Task material =>
———

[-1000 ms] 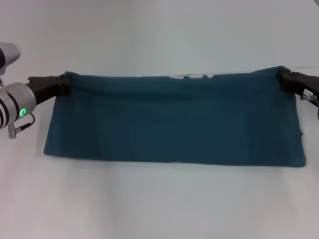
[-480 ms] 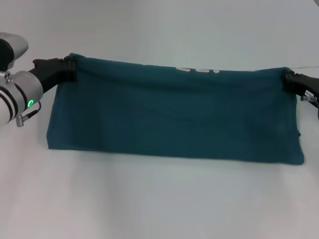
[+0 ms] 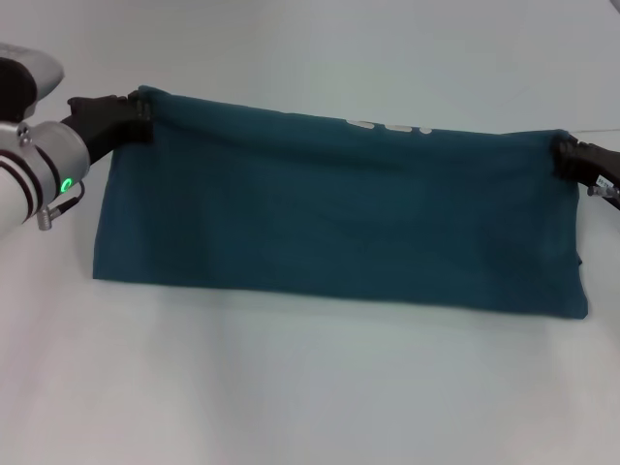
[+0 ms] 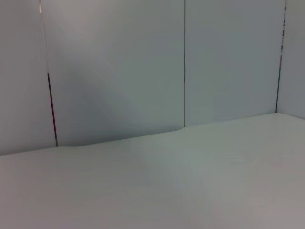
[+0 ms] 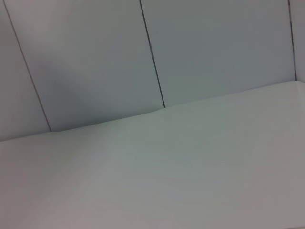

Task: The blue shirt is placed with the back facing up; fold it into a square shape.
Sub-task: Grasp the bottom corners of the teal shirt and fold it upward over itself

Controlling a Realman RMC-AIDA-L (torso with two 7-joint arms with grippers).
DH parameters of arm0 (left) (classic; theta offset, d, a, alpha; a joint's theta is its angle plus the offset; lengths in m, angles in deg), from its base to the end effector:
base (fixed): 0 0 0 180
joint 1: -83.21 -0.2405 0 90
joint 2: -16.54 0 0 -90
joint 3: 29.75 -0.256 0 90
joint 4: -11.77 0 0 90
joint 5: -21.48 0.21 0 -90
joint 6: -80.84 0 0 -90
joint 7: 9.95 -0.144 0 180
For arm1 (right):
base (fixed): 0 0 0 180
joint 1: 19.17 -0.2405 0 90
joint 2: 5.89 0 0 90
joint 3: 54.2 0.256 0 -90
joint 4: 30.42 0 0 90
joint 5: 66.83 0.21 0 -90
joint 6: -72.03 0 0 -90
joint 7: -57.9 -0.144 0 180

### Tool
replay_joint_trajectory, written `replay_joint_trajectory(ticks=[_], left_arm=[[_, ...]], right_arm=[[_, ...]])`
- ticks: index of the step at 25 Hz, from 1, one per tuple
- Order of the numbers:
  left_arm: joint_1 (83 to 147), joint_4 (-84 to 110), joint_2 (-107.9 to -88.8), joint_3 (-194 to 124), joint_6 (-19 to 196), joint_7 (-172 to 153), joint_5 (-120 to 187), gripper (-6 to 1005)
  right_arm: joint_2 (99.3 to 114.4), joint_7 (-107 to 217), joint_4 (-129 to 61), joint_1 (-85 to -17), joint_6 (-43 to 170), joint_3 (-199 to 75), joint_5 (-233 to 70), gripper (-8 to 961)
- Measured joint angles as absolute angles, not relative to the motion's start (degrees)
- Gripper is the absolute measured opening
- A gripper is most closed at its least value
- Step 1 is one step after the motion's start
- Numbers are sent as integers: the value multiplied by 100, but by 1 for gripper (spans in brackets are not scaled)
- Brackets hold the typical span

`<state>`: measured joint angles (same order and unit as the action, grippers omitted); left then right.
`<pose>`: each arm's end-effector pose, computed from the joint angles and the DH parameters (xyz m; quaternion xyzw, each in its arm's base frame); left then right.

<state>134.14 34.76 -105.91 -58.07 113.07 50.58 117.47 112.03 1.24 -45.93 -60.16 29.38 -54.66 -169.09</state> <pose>-0.2272 0.4785 -0.0022 -0.8009 -0.2754 -0.1960 0.4943 0.3371 0.4199 0.0318 -0.6959 0.4091 0.2540 0.5328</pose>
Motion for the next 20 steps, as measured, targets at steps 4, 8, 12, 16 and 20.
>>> replay_joint_trajectory(ticks=[4, 8, 12, 16, 20], left_arm=[[13460, 3386, -10566, -5829, 11277, 4994, 11659, 68], [13463, 3377, -10564, -5831, 11257, 4993, 11657, 95], [13479, 3380, -10573, -5835, 11252, 4992, 11650, 122], [13506, 3406, -10620, -5840, 11226, 4926, 11643, 149], [13561, 3364, -10623, -5841, 11152, 4885, 11643, 177]], right_arm=[[11204, 135, -4586, -6021, 2978, -5471, -16896, 71], [11204, 139, -4583, -6039, 2993, -5479, -16899, 74], [11215, 144, -4580, -6055, 3031, -5482, -16896, 77], [11229, 238, -4571, -6070, 3115, -5486, -16895, 80], [11251, 290, -4562, -6077, 3137, -5491, -16893, 83]])
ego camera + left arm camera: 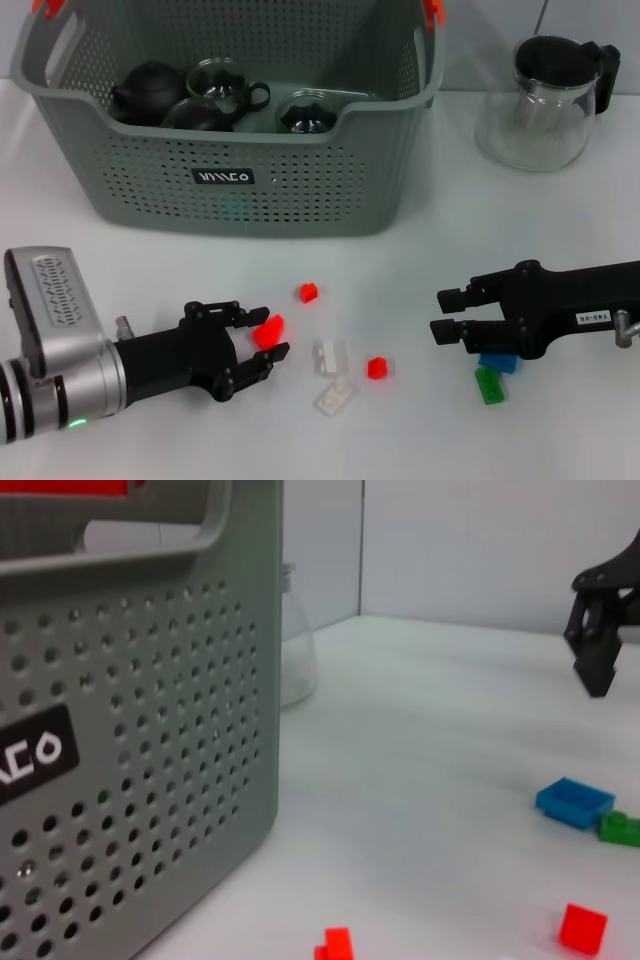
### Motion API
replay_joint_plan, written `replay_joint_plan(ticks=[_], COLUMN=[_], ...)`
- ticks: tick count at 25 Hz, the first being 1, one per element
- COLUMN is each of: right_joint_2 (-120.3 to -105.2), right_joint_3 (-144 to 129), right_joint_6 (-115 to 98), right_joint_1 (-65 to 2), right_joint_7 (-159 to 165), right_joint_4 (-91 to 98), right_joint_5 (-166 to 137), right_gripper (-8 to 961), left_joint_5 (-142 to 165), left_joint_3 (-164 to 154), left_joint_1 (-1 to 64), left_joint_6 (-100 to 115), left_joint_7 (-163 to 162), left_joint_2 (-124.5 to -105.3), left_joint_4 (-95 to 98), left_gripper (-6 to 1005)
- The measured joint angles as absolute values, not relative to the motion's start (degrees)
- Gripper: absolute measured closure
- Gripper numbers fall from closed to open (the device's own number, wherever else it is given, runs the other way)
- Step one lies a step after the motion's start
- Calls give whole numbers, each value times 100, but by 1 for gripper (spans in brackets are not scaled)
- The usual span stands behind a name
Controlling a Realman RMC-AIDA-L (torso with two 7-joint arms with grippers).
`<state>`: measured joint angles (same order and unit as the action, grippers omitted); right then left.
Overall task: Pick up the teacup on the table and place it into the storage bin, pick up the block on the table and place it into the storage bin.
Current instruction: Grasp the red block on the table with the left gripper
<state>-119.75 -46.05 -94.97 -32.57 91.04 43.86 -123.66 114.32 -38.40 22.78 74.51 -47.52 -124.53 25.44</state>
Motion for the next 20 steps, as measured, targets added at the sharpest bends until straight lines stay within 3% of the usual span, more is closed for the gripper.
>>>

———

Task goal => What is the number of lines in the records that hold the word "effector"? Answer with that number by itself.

Solution for this problem => 2